Хотя большинство субботних гостей появлялось у Дриффилдов раз в две-три недели, небольшая компания, в которую входил и я, бывала у них почти еженедельно. Мы составляли костяк собиравшегося здесь общества, приходили рано и оставались допоздна. И самыми верными из всех были Квентин Форд, Гарри Ретфорд и Лайонел Хильер.
Квентин Форд был коренастый человек с прекрасной головой того типа, который впоследствии одно время вошел в моду в кино: прямой нос, красивые глаза, коротко стриженные седые волосы и черные усы; будь он на четыре-пять дюймов выше, он выглядел бы классическим злодеем из мелодрамы. Мы знали, что у него «очень хорошие связи» и он богат; единственное его занятие составляло поощрение искусств. Он посещал все премьеры и все закрытые вернисажи, отличался требовательностью знатока и питал к произведениям своих современников вежливое, но огульное презрение. Как я обнаружил, к Дриффилдам он ходил не потому, что Эдуард гений, а потому, что Рози – красавица.

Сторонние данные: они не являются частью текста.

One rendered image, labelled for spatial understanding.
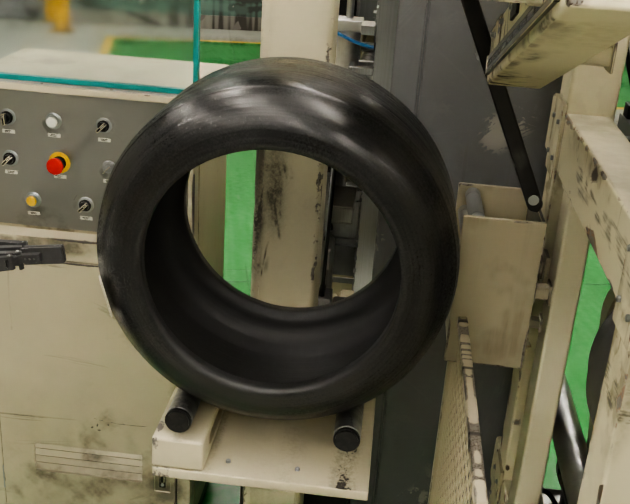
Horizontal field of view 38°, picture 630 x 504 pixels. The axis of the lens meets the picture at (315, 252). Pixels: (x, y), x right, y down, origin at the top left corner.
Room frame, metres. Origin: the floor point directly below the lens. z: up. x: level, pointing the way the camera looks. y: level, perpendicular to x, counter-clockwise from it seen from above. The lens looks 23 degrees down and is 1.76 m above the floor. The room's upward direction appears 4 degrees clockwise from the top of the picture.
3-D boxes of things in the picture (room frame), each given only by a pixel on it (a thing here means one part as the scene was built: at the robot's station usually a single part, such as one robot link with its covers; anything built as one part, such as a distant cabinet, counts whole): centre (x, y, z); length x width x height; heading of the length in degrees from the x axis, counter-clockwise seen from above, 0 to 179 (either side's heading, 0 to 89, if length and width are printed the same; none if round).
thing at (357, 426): (1.43, -0.09, 0.90); 0.35 x 0.05 x 0.05; 176
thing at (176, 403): (1.45, 0.19, 0.90); 0.35 x 0.05 x 0.05; 176
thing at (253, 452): (1.44, 0.05, 0.80); 0.37 x 0.36 x 0.02; 86
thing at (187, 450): (1.45, 0.19, 0.84); 0.36 x 0.09 x 0.06; 176
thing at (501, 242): (1.63, -0.34, 1.05); 0.20 x 0.15 x 0.30; 176
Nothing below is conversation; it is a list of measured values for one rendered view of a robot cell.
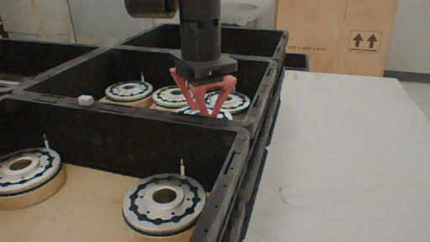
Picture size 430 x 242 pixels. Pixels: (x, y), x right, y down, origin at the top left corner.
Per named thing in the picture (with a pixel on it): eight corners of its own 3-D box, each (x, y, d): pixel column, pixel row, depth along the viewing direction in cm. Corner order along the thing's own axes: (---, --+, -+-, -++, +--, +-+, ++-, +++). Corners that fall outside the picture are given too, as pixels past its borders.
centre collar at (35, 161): (48, 160, 46) (47, 156, 46) (23, 181, 42) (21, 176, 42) (20, 155, 47) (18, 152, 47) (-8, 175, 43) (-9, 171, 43)
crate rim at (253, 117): (277, 71, 67) (278, 60, 66) (251, 143, 42) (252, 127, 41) (111, 55, 77) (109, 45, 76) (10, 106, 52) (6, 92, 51)
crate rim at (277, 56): (289, 39, 93) (290, 30, 92) (277, 71, 67) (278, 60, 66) (163, 29, 103) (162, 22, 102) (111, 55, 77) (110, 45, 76)
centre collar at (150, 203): (191, 191, 40) (191, 186, 40) (175, 218, 36) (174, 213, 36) (156, 182, 42) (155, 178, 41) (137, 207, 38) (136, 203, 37)
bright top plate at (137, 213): (217, 185, 42) (217, 181, 42) (186, 244, 34) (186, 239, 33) (149, 170, 45) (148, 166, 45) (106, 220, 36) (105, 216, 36)
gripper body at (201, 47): (196, 82, 42) (194, 25, 39) (168, 62, 50) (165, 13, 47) (238, 74, 45) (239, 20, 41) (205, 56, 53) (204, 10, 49)
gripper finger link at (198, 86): (196, 134, 46) (193, 72, 42) (177, 115, 52) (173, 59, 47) (236, 123, 49) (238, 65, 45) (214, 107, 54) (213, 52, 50)

Теперь, вспоминая об этом, я не перестаю удивляться, что не видел столь очевидных вещей, пока меня не тыкали в них носом. Когда я впервые с ней познакомился, мне и в голову не пришло подумать о том, хороша она собой или дурна, а когда пять лет спустя, снова увидев ее, я впервые заметил, что она очень красива, я почувствовал некоторый интерес, но особенно об этом не задумывался. Я воспринял это как обычный порядок вещей – как солнце, садящееся над Северным морем, или как башни собора в Теркенбери. Я был поражен, когда услышал разговоры о красоте Рози, и, когда Эдуарду говорили, как она хороша, а он на мгновение взглядывал на нее, я следовал его примеру. Лайонел Хильер был художник и просил Рози позировать ему. Когда он рассказывал о картине, которую собирался писать с Рози, и объяснял мне, что он в ней видит, я слушал его с глупым видом, озадаченный и смущенный. Гарри Ретфорд знал одного из модных фотографов того времени и, договорившись о каких-то особых условиях, повел Рози сниматься. Спустя неделю-другую мы получили отпечатки и долго их разглядывали. Я еще никогда не видел Рози в вечернем платье. Оно было из белого атласа, с длинным треном, пышными рукавами и низким вырезом; причесана она была тщательнее обычного и совсем не походила на ту крепкую молодую женщину в соломенной шляпке и крахмальной блузке, которую я впервые встретил на Джой-лейн. Но Лайонел Хильер нетерпеливо отшвырнул фотографии.
– Дрянь, – сказал он. – Разве может быть Рози на фотографиях похожа на себя? В ней самое главное – краски. – Он повернулся к ней. – Рози, вы знаете, что ваши краски – это чудо из чудес?